Create a Red Team, staffed by a diverse team of agency staff that are empowered to make decisions, to rapidly brainstorm and pursue alternatives to group home placements.

Who Can Do This?: Senior Agency Leadership
Cost: Free
Timeframe: Months to get started
Difficulty: Moderately difficult to start

The Problem It Solves

Fewer youth will enter group homes if there is a team dedicated to finding alternatives.

How To Do This

  • Appoint a senior leader for the red team
  • Appoint a diverse group of agency team members with reputations for problem solving
  • Declare the goal of the red team is to find an alternative placement to group homes for every youth
  • Require a red team meeting before any youth can be placed in a group home.
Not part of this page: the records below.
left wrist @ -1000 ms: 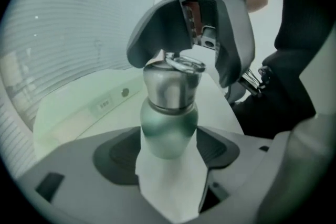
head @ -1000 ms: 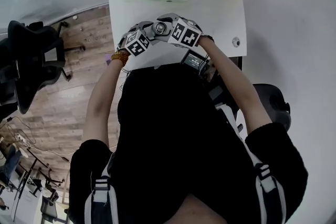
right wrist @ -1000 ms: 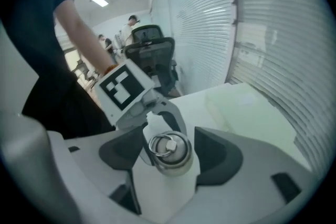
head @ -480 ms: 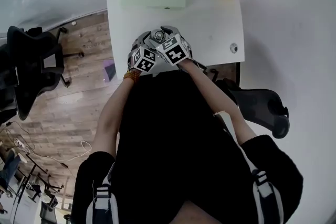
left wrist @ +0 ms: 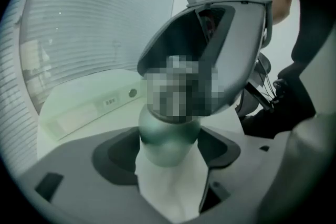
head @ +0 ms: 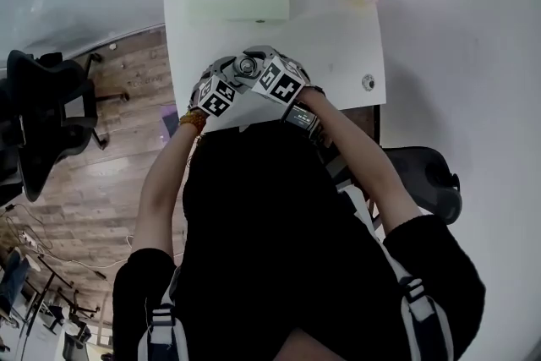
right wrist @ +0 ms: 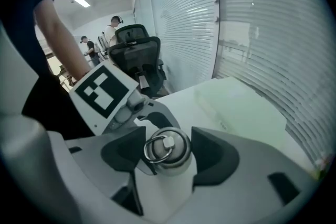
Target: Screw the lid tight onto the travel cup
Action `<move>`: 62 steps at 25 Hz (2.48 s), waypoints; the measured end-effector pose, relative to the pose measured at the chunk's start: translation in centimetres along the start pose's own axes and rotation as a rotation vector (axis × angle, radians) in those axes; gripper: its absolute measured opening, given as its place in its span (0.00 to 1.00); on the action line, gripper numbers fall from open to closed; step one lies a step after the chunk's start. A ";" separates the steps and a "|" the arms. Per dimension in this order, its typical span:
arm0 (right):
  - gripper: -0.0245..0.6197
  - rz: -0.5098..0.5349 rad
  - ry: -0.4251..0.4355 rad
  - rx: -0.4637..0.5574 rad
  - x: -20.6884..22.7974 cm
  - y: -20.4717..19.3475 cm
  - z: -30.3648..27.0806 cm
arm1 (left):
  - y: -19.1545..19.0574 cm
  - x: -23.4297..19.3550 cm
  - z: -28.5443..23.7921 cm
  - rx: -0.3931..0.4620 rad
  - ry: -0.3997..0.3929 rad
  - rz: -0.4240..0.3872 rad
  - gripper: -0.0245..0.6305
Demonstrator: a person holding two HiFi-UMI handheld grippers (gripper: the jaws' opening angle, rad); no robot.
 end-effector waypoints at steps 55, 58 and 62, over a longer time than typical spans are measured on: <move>0.55 -0.235 -0.001 0.129 0.1 0.0 0.8 | -1.5 -0.1 1.3 0.084 -0.008 0.047 0.54; 0.51 -0.240 -0.100 0.110 -0.5 -0.3 0.5 | -1.4 0.4 1.1 0.122 0.069 0.156 0.54; 0.44 -0.220 -0.162 0.084 0.1 -0.3 0.4 | -1.1 0.0 0.3 0.082 0.151 0.157 0.54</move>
Point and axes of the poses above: the fingertips, and each gripper's own axes: z backward along the fingers, x to its right, y out of its top, the point moved 2 cm from there along z, backward along the fingers, and after that the axes turned 15 degrees about -x, right-handed, at the moved point
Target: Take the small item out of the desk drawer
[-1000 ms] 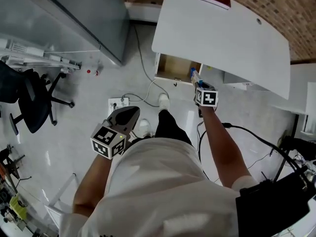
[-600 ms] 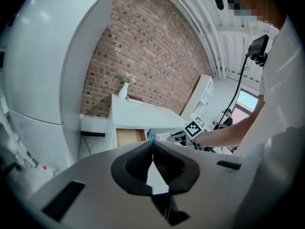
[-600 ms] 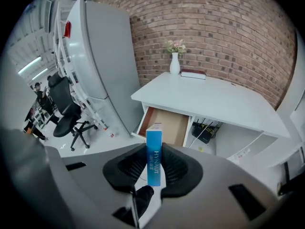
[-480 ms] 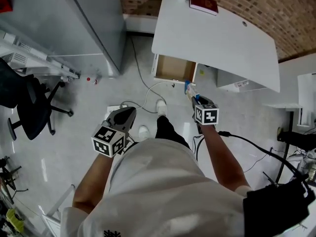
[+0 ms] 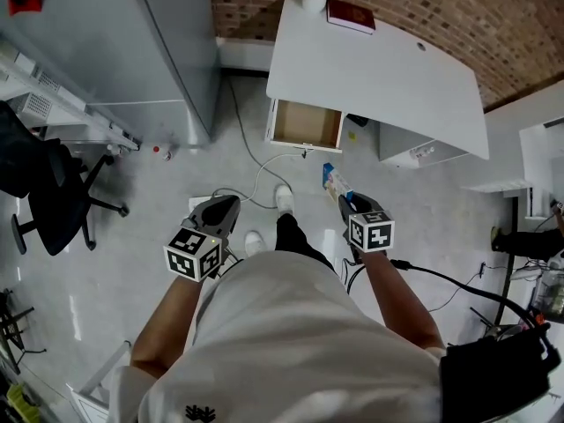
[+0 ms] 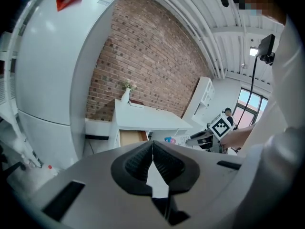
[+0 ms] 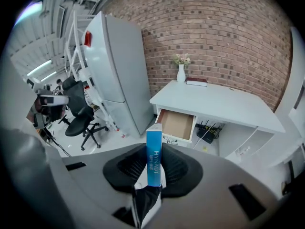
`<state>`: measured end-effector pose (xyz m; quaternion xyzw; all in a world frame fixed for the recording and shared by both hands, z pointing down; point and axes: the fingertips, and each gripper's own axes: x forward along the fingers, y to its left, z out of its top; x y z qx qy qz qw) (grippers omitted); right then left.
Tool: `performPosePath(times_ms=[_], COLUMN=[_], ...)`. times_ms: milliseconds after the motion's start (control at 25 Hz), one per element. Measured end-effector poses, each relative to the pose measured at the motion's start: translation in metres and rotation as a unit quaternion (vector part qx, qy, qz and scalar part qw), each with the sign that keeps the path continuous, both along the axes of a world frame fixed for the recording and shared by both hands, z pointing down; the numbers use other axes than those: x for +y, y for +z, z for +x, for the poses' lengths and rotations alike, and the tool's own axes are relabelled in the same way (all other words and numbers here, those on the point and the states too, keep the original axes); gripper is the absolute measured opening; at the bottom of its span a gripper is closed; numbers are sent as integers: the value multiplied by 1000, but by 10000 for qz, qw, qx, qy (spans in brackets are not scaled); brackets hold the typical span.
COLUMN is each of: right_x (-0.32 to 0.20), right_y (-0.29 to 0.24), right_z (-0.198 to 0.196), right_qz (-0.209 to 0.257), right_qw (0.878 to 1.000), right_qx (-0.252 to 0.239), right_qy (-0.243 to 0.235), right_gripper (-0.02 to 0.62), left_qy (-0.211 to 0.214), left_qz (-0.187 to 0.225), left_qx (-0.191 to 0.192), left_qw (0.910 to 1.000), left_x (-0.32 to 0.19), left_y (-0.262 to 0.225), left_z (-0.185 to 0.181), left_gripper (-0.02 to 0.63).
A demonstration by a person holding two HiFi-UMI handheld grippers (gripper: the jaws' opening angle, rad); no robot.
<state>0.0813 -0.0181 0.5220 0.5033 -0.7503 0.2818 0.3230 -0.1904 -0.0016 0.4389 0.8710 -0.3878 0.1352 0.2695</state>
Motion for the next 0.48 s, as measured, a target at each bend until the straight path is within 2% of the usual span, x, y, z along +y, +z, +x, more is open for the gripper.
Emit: performPosePath(times_ms=[480], right_x=[68], right_y=[-16], right_z=[-1], right_qz=[27], right_qw=[9999], right_qx=[-117], right_qy=[-34], right_gripper=[110], left_qy=[396], left_qz=[-20], left_qx=[-108], left_qw=[9992], left_x=[34], left_y=[4], left_z=[10], left_gripper=[23])
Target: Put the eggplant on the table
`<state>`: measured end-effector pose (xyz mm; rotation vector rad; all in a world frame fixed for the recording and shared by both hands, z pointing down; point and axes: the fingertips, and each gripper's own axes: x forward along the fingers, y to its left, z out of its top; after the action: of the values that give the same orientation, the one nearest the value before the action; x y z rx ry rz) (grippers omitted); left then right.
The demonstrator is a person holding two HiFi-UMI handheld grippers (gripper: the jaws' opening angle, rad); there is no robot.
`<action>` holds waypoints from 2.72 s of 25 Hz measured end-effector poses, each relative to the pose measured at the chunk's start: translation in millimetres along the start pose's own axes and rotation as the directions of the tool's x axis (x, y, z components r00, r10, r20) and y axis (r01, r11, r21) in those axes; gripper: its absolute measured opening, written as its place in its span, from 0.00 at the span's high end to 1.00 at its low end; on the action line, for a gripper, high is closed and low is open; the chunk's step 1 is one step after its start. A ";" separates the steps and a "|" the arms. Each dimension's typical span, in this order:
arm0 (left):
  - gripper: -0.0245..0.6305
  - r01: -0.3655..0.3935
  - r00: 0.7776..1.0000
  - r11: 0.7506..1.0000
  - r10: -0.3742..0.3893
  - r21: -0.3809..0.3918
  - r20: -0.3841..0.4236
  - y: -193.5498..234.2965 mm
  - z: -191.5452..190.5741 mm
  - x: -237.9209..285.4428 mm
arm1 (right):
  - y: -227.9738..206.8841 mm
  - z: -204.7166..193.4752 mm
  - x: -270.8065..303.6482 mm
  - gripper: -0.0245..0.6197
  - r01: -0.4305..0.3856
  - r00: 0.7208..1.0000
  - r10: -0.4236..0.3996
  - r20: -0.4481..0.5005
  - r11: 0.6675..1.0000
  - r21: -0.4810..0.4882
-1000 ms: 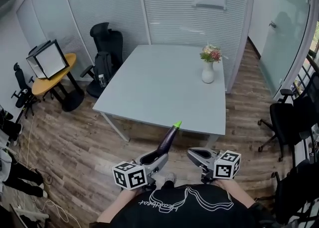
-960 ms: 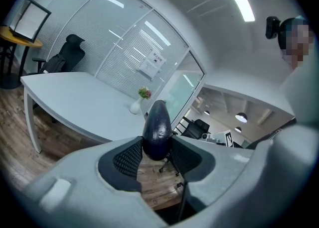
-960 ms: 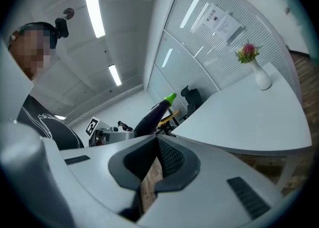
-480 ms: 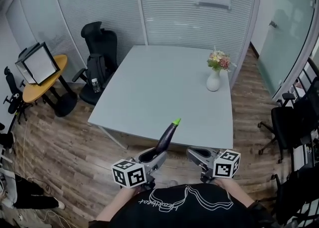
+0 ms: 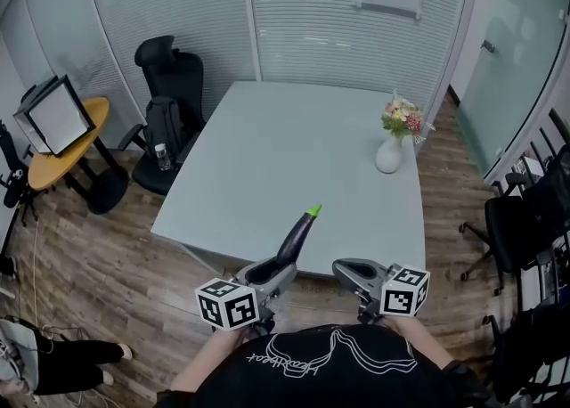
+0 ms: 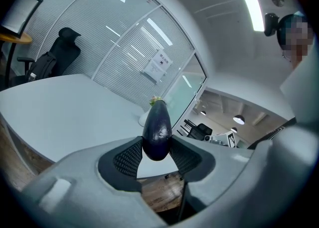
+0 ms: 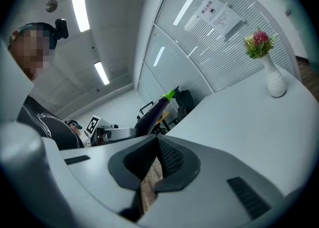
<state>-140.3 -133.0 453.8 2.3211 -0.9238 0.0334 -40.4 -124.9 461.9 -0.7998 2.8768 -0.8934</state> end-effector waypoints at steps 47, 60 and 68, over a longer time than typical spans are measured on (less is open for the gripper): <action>0.67 -0.232 0.957 0.972 0.219 -0.046 -0.190 179.1 22.7 185.9 | -189.4 64.8 38.0 0.95 0.078 0.995 -0.067 -0.081 0.986 0.147; 0.67 -0.293 0.896 0.956 0.280 0.014 -0.345 219.5 -39.8 207.0 | -213.6 54.1 27.6 0.95 0.126 0.990 -0.111 -0.087 0.972 0.197; 0.67 -0.291 0.885 0.956 0.280 0.028 -0.373 225.3 -53.8 216.0 | -222.8 48.9 24.2 0.95 0.142 0.987 -0.123 -0.101 0.965 0.219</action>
<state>-107.9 -359.2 673.1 2.0312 -1.0459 0.5632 50.9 -318.9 543.4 -0.9598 2.7488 -1.2725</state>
You may add additional scenarios, such as placing a child out of state, or in a general foster home with other unrelated foster youth.
  • Construct a genogram as part of the red team process.
  • Ask the youth about their connnections and possible placement options as part of every red team.

Outcomes Data

  • Rhode Island has begun to depopulate group homes by requiring a red team before any group placement, or any placement into a home that already has at least one other unrelated foster child.
  • New Mexico increased initial kinship placements from 3% to 40% in one year by shifting to practices that included requiring Director-level approval for non-kin placements.

Who’s Doing This?

  • Rhode Island

Real-World Examples

  • Rhode Island holds a red team meeting, led by the Chief of Staff of the Department, before a child is placed in a group home or in a general foster home where they would be with other unrelated foster youth. As part of the red team, the family finding office conducts kin research, the team constructs a genogram, and they ask the youth directly about possible placement ideas.
  • New Mexico has a policy that a Director must approve any placement with non-kin (whether general foster care, or a group home), even if it’s the middle of the night.